Unlike side-channel or transient execution attacks, GhostWrite is a direct CPU bug embedded in the hardware. This flaw enables unprivileged attackers, even with limited access, to read and write to any part of the computer’s memory and control peripheral devices like network cards, effectively rendering the CPU’s security features ineffective.
CISPA researchers have identified faulty instructions within the CPU’s vector extension, an add-on to the RISC-V Instruction Set Architecture (ISA) designed to handle larger data values than the base ISA. These faulty instructions operate directly on physical memory rather than virtual memory, bypassing the process isolation typically enforced by the operating system and hardware. As a result, an unprivileged attacker could exploit this loophole to access any memory location, sidestep security measures, and gain full control over the device. This includes the potential to leak sensitive memory content, such as passwords.
“The attack is 100% reliable, deterministic, and takes only microseconds to execute,” the researchers stated. They further explained that even robust security measures like Docker containerization or sandboxing cannot thwart this attack. Additionally, attackers can hijack hardware devices that use memory-mapped input/output (MMIO), allowing them to send any commands to these devices.
The only effective countermeasure for GhostWrite is to disable the entire vector functionality, which would significantly impact the CPU’s performance by turning off about 50% of its instruction set. “Disabling the vector extension significantly reduces the CPU’s performance, especially for tasks that benefit from parallel processing and handling large data sets. Applications relying heavily on these features may experience slower performance or reduced functionality,” the researchers noted.
Fortunately, the researchers highlighted that the vulnerable instructions lie in the vector extension, which can be disabled by the operating system. While this fully mitigates GhostWrite, it also entirely disables vector instructions on the CPU.
This disclosure coincides with the Android Red Team at Google revealing over nine flaws in Qualcomm’s Adreno GPU. These flaws could enable an attacker with local access to a device to achieve privilege escalation and execute code at the kernel level. Qualcomm has since patched these vulnerabilities.

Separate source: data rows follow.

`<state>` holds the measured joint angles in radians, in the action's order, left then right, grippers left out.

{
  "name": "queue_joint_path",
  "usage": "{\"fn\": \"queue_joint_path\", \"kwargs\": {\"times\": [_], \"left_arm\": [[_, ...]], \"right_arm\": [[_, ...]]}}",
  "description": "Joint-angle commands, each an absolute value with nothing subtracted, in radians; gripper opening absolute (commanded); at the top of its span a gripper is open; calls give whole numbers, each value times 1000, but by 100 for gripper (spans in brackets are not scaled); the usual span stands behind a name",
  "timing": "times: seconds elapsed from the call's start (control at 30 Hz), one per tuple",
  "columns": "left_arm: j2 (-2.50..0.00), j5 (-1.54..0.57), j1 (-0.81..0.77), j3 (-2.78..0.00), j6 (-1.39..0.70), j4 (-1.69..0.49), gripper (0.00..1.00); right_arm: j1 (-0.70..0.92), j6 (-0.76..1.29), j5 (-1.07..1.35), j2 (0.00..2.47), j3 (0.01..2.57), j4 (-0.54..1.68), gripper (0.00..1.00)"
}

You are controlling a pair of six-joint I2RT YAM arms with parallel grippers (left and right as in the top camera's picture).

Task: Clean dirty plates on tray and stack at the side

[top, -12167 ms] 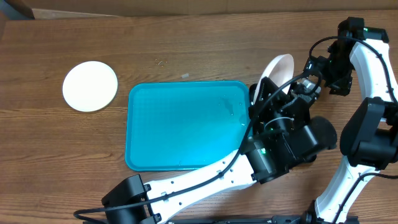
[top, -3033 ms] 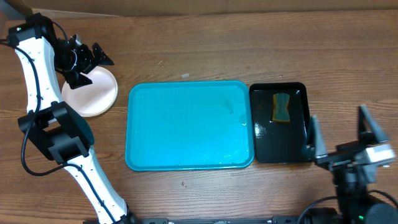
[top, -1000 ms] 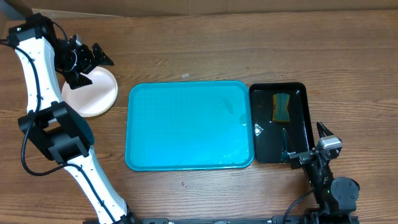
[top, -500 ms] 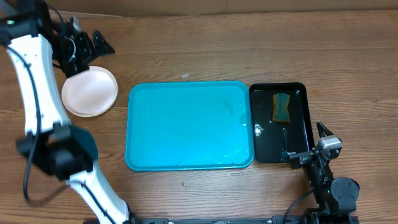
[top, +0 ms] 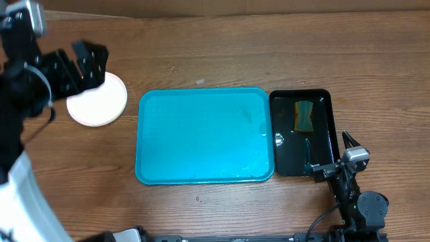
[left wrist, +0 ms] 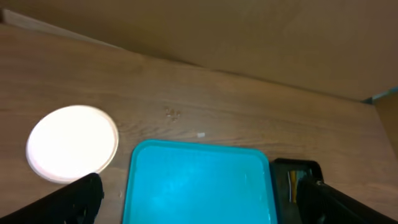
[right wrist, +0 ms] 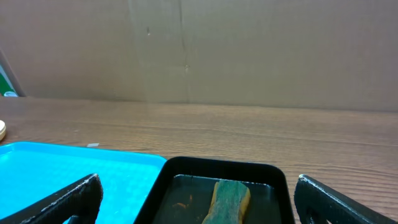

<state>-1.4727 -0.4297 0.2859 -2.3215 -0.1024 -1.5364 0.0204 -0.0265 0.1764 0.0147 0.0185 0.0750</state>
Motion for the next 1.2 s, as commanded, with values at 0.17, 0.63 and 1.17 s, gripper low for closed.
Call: {"fn": "queue_joint_path", "kwargs": {"times": [0.17, 0.63, 1.17], "left_arm": [[-1274, -309, 150, -2204, -82, -1586, 100], [-661, -307, 130, -1166, -208, -731, 100], [-176, -259, 97, -300, -250, 288, 100]], "right_arm": [[17, -34, 170, 3, 8, 69, 100], [17, -34, 170, 3, 8, 69, 100], [17, -34, 170, 3, 8, 69, 100]]}}
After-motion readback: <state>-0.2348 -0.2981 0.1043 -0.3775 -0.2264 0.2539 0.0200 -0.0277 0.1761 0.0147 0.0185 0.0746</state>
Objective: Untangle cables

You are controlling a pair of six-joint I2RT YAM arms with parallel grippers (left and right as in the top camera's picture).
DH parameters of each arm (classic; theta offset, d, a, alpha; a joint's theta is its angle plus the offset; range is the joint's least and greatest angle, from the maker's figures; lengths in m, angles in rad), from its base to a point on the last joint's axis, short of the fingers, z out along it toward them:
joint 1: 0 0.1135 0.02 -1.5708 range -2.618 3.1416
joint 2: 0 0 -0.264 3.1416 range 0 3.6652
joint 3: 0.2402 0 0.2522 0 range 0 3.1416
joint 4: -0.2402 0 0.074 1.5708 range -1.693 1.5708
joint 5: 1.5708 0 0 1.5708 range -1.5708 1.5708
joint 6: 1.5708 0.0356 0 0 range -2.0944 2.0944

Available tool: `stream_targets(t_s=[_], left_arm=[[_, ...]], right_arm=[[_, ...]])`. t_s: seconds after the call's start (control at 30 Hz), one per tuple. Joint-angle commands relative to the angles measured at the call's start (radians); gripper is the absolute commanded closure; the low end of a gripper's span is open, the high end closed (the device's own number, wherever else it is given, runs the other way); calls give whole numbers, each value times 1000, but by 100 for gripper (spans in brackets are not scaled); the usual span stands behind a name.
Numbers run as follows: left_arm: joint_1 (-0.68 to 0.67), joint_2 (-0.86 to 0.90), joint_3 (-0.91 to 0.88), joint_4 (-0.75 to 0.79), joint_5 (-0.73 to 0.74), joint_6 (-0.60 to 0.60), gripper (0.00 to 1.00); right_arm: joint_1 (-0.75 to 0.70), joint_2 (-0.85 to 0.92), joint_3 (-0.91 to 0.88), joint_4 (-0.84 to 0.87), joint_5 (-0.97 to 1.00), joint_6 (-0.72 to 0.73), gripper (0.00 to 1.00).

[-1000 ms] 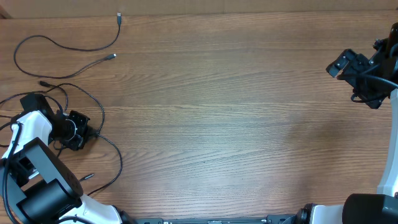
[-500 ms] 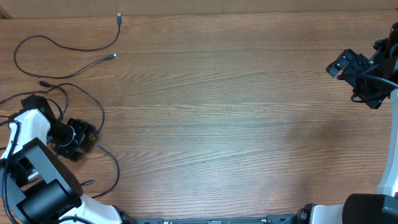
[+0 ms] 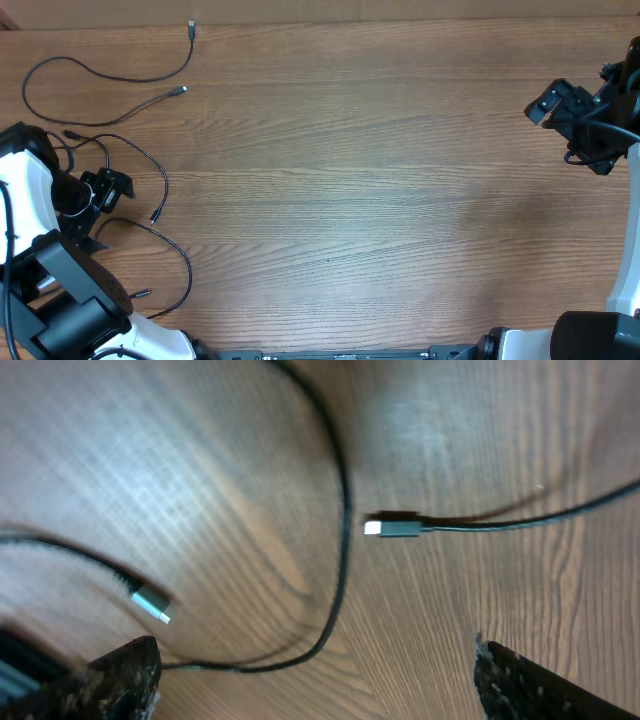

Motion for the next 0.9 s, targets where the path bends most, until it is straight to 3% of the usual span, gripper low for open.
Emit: stream_targets(t_s=[0.0,0.03,0.13,0.2,0.47,0.87], left_arm=[[33,-4,14,-39,-36,-87,0],[40,-5,14,-54,-40,-99,0],[103,-7,14,-201,-69,-345,0],[169,-8,14,-277,-66,-430,0],[297,-95,14,-290,-113,-285,0],[315,-504,-19,-341,-166,-336,0]], right_arm=[[0,2,8,5,6,-3,0],[0,2,8,5,6,-3,0],[0,2,8,5,6,-3,0],[0,2,8,5,6,-3,0],[0,2,8,5,6,-3,0],[0,2,8,5,6,-3,0]])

Additionally, a new security flaw in AMD processors, dubbed “SinkClose” (CVE-2023-31315, CVSS score: 7.5), has been identified. This flaw could potentially be exploited by an attacker with kernel (Ring-0) access to elevate privileges and modify the configuration of System Management Mode (SMM or Ring-2), even when SMM Lock is enabled. The vulnerability, which has remained undetected for nearly two decades, could allow for disabling security features and installing persistent malware that goes virtually unnoticed.
According to AMD, “Improper validation in a model-specific register (MSR) could allow a malicious program with ring0 access to modify SMM configuration while SMI lock is enabled, potentially leading to arbitrary code execution.” The company has stated its intention to release updates to Original Equipment Manufacturers (OEM) to address this issue.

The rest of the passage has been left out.